## EXERCISE DIRECTIONS
Copy nothing from the entries below except the lines from the one containing "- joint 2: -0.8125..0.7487" through the one containing "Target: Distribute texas", and copy those exactly.

= = = = = = =

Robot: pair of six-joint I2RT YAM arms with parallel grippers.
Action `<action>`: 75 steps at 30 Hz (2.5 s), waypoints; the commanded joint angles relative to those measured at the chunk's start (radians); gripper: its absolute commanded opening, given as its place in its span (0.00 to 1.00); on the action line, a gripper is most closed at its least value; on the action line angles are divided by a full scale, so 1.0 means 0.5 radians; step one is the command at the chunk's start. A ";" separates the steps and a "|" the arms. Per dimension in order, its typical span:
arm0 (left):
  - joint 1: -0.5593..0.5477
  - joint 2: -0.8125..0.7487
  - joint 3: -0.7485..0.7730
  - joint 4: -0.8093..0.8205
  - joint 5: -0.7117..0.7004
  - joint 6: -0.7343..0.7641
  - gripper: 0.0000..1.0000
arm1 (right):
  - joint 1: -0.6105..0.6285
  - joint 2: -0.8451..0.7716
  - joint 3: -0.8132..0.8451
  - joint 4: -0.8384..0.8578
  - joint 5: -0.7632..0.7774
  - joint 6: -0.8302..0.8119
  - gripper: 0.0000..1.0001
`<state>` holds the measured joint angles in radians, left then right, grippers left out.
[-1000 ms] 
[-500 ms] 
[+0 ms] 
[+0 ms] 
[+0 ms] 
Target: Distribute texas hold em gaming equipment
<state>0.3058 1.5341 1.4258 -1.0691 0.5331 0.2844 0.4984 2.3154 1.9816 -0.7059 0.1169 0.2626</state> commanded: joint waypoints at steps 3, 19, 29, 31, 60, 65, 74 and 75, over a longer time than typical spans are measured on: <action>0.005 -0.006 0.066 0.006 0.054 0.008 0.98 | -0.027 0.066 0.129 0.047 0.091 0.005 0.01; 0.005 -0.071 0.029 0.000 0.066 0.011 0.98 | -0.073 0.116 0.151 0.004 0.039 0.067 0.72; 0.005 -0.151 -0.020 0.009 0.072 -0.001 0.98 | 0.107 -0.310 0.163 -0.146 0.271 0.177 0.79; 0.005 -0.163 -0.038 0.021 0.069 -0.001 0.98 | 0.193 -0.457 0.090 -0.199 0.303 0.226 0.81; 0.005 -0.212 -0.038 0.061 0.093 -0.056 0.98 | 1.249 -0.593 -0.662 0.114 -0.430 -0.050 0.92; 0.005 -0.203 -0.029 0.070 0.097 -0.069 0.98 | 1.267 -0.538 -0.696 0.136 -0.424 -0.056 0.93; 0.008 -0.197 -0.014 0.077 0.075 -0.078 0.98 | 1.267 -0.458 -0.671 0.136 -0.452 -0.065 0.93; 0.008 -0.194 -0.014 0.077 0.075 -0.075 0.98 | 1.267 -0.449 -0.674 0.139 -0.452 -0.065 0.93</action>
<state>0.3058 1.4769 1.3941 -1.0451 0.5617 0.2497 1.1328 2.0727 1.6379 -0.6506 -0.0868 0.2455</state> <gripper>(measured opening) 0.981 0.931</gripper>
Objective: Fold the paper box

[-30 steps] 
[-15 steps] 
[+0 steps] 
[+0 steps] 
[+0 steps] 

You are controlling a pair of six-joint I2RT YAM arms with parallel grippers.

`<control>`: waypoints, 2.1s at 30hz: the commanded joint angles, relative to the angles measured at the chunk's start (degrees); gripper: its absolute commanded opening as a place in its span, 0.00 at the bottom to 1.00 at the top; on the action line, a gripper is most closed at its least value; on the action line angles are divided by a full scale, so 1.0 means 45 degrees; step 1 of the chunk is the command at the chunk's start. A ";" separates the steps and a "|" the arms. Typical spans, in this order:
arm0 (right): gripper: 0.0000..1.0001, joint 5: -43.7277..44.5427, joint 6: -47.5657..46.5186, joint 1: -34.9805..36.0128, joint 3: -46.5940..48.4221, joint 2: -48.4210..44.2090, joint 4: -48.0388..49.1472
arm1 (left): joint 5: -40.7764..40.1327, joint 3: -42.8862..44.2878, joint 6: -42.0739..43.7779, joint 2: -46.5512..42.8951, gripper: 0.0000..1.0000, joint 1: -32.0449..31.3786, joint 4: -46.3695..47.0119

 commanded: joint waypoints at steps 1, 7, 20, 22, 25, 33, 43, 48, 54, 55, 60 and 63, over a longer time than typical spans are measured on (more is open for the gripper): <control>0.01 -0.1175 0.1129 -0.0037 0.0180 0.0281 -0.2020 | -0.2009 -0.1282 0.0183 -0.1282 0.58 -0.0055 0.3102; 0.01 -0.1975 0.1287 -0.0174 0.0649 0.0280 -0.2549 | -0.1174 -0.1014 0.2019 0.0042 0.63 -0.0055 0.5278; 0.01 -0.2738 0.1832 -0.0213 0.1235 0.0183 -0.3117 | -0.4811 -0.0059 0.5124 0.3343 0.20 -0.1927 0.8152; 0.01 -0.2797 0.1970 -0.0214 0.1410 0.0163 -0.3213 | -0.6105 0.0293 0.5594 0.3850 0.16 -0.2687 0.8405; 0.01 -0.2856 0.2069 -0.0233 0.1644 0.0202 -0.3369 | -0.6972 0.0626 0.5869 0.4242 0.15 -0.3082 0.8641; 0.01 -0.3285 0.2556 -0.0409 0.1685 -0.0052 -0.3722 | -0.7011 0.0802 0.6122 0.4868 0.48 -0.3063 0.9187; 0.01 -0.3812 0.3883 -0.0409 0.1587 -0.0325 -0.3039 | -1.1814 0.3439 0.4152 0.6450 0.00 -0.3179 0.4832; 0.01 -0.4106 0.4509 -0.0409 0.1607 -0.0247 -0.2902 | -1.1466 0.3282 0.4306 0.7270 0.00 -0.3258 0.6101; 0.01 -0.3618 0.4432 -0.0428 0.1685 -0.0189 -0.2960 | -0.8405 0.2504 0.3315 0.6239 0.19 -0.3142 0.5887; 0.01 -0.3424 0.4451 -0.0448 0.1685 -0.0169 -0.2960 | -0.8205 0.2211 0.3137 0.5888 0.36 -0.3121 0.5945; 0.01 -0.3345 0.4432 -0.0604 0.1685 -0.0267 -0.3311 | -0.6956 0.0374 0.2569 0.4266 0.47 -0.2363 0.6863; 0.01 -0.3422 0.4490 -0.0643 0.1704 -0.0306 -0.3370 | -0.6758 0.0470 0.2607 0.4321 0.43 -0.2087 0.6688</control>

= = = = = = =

## OUTPUT BELOW
  - joint 2: -0.8125..0.7487
  - joint 3: -0.7485..0.7730
  - joint 4: -0.8093..0.8205
  - joint 5: -0.7117..0.7004
  - joint 6: -0.7343..0.7641
  - gripper: 0.0000..1.0000
arm1 (right):
  - joint 1: -0.6105..0.6285
  - joint 2: -0.8451..0.7716
  - joint 3: -0.8132..0.8451
  - joint 4: -0.8384..0.8578
  - joint 5: -0.7632..0.7774
  - joint 6: -0.8302..0.8119
  - gripper: 0.0000..1.0001
`<state>` holds the measured joint angles in radians, left then right, grippers left out.
[-1000 ms] 
[-500 ms] 
[+0 ms] 
[+0 ms] 
[+0 ms] 
Target: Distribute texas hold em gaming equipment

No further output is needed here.